The decline worldwide of the nuclear renaissance may well have reached the shores of West Cumbria as evident by the recent conflicting statements in the media about the future of NuGen’s project to build new reactors adjacent to Sellafield.
Launched in 2009, the NuGen consortium comprised of GDF Suez (France), Iberdrola (Spain) and the UK’s Scottish and Southern Energy (SSE). Having paid the Nuclear Decommissioning Authority (NDA) almost £20M for an option on 190 hectares of green field land adjacent to Sellafield – with a further £50M follow – the consortium planned to develop the site with up to 3.5GW of new-build reactors. Choice of reactor type and a final investment decision to go ahead with the project would be made in 2013 and 2015 respectively.

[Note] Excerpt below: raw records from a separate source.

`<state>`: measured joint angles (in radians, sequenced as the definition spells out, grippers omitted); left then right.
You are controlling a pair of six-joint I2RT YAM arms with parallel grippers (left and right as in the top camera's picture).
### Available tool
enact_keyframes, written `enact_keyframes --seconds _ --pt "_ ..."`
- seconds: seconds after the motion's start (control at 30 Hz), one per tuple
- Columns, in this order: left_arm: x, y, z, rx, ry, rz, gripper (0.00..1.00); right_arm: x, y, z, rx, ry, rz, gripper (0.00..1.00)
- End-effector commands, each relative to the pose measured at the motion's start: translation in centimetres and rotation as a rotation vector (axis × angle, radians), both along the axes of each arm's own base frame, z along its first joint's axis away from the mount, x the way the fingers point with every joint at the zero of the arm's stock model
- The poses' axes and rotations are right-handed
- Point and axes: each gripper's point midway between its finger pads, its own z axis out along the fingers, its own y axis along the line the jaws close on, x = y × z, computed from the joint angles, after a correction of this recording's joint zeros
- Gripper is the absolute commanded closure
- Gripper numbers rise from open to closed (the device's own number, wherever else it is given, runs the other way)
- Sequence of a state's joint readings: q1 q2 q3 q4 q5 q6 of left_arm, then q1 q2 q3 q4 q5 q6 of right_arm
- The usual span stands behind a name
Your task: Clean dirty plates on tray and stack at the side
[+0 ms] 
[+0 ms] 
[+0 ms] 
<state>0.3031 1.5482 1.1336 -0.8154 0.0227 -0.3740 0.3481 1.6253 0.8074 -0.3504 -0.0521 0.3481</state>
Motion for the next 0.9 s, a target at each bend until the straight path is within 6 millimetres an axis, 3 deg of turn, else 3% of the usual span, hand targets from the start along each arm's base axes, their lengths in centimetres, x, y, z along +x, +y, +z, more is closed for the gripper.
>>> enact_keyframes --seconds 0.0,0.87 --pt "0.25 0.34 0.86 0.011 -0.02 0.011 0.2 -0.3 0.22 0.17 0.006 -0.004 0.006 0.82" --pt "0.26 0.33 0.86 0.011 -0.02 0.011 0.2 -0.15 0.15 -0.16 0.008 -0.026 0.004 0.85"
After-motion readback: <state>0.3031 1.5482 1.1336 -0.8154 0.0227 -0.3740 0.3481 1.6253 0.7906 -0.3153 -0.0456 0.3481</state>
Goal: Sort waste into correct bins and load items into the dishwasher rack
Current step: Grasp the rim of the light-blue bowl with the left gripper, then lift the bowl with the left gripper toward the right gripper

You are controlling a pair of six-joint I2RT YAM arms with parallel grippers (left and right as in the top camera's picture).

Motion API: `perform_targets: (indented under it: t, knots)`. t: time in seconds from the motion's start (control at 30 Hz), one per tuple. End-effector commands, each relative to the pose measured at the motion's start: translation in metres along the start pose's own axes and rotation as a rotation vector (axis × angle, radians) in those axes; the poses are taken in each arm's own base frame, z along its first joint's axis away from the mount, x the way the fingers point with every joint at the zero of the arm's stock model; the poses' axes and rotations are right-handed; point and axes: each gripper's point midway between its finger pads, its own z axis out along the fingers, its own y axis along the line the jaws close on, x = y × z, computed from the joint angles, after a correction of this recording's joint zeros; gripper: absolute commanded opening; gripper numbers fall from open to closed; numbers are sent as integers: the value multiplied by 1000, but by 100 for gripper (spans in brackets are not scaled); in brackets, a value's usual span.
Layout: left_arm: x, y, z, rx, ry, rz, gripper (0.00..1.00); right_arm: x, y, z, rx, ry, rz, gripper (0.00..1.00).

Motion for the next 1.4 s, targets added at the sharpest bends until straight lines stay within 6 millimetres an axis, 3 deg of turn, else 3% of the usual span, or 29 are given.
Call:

Shortly after those days of renaissance optimism hit the headlines, the plans received the first major setback with SSE abandoning its 25% stake in the project in 2011 in order to concentrate its resources on renewable energies. The remaining partners GDF Suez and Iberdrola remained adamant however that new reactors at what had been named as the Moorside site would be up and running by 2023 despite delays to the project caused by arguments over the mineral rights of the land to be developed.
Whilst the ability/willingness of both NuGen’s partners to see the project through was being widely speculated in the media – fuelled by the on-going stalemate in discussions between Government and Electricité de France (EDF) over the ‘strike price’ of nuclear electricity – a prospective new player in the NuGen project appeared in early 2012 in the shape of the Japanese (Toshiba) owned company Westinghouse who were keen to get their AP 1000 reactor sold and in use in the UK, though it expected to seek additional funding from cash-rich Chinese state-owned nuclear groups. Responding to the initiative, Government ministers expressed the hope that ‘a change in ownership will revive the flagging project, which has made little progress since the Nugen consortium paid £70 million to lease the 190-hectare plot in 2009’ (NuClear News 5/4/13).
Since then however, the corporate components and financial status of the NuGen consortium has, through an assortment of media articles, become increasingly opaque – to a point that raises even more doubts about whether the project can possibly go ahead anywhere near the originally planned start date, if at all – as evidenced by the following revelations.
The Westinghouse interest was followed in mid 2012 by a report (Reuters 29/6/12) of the expected move by GDF Suez to ‘significantly trim’ its overall nuclear business and, just a few months later, by a report that NuGen partner Iberdrola was being touted as pulling out of the project (Sunday Times 30/9/12). The following month, in robustly scotching what it described as rumours, NuGen said ‘we have been told quite directly and forcibly that both our parent companies are 100 per cent committed to the Moorside project’ (Whitehaven News 1/10/12). Yet some nine months later, the Financial Times (12/7/13) reported that both GDF Suez and Iberdrola had decided to cut their stake in Nugen and that Chinese state-owned nuclear group State Nuclear Power Technology Company (SNPTC) was interested in buying in to the project.
The decision by GDF Suex and Iberdrola to cut their NuGen stakes was confirmed in a second Financial Times article (12/7/13) which reported that both partners had started talks with potential new investors ‘to buy all or some of their shares’ in NuGen. Two months later it was confirmed that Iberdrola was in talks with Westinghouse to sell its entire stake in Nugen (Scotsman 21/9/13) – a move that, if completed, would not only see the AP 1000 reactor deployed in the UK but also add yet further delay to the project. This because Westinghouse had withdrawn its reactor from the UK Regulator’s Generic Design Assessment (GDA) process in 2011 – a re-start of which would add possibly several years more to securing approval for the use of the AP1000 reactor in the UK.
Further doubts about the project were then raised when National Grid, responsible for providing the power lines for the project, had put ‘on hold’ its talks with Nugen for the somewhat bizarre reason that NuGen had ‘made quicker-than-expected progress in deciding on the type of reactor it will deploy at Moorside’ (Whitehaven News 19/9/13). Such a view is clearly at variance with Ministers’ description of a flagging project but also with latest media report that the Moorside site may have to be auctioned off due to ‘government frustration with a lack of progress on the project’(Reuters 24/9/13.
In addition to references of an outline interest by Russia, the latest twist in this saga of claim and denial is that China’s SNPTC is in talks to buy the NuGen site provided it receives Government assurances ‘that it will one day be able to build Chinese-designed nuclear stations in Britain’ (The Times 29/9/13). Where this leaves Westinghouse – and what Confucius would have made of it all – is anyone’s guess, but the bottom line is that if the project on land adjacent to Sellafield does eventually goes ahead, its cosmopolitan developers will be devoid of any UK participation at corporate level. Should it fail, it will have lived up to its locally bestowed name of Doomrise – an anagram of the Moorside title chosen by NuGen.